**What to produce**
Reply with one number: the count of lines in the listing that contain the string "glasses".

■ ■ ■

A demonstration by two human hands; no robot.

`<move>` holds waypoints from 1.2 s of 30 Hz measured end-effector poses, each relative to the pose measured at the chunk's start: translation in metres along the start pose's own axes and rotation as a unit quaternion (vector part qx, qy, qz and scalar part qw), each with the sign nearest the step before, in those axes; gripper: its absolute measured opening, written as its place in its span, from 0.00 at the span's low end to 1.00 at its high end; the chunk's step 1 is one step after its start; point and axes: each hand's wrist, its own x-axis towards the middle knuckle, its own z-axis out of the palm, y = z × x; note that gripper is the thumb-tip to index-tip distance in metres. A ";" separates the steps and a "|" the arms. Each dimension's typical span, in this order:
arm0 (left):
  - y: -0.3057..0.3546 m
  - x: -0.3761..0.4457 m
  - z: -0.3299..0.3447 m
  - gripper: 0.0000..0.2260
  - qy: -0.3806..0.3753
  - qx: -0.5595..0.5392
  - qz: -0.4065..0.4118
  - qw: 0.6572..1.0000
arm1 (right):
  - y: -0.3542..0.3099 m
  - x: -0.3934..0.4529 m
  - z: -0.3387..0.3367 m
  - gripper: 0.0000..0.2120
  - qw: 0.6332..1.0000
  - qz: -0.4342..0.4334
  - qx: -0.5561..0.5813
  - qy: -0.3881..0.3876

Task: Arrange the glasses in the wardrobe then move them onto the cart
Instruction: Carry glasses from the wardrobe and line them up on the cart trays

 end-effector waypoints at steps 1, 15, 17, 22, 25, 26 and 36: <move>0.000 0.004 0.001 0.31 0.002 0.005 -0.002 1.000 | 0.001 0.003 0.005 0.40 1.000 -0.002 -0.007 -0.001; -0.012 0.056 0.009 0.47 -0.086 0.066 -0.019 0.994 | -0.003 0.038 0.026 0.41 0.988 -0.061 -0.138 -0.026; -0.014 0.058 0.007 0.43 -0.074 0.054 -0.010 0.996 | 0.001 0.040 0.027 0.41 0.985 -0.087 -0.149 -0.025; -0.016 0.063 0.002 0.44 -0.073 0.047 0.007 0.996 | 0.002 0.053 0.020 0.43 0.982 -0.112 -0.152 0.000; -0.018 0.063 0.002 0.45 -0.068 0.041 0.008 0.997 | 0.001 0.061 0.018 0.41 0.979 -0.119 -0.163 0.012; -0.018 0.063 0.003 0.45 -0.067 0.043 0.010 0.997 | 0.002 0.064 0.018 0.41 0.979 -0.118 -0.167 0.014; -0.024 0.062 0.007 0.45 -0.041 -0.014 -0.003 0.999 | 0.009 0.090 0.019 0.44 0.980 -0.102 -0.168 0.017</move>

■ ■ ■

**Task response**
2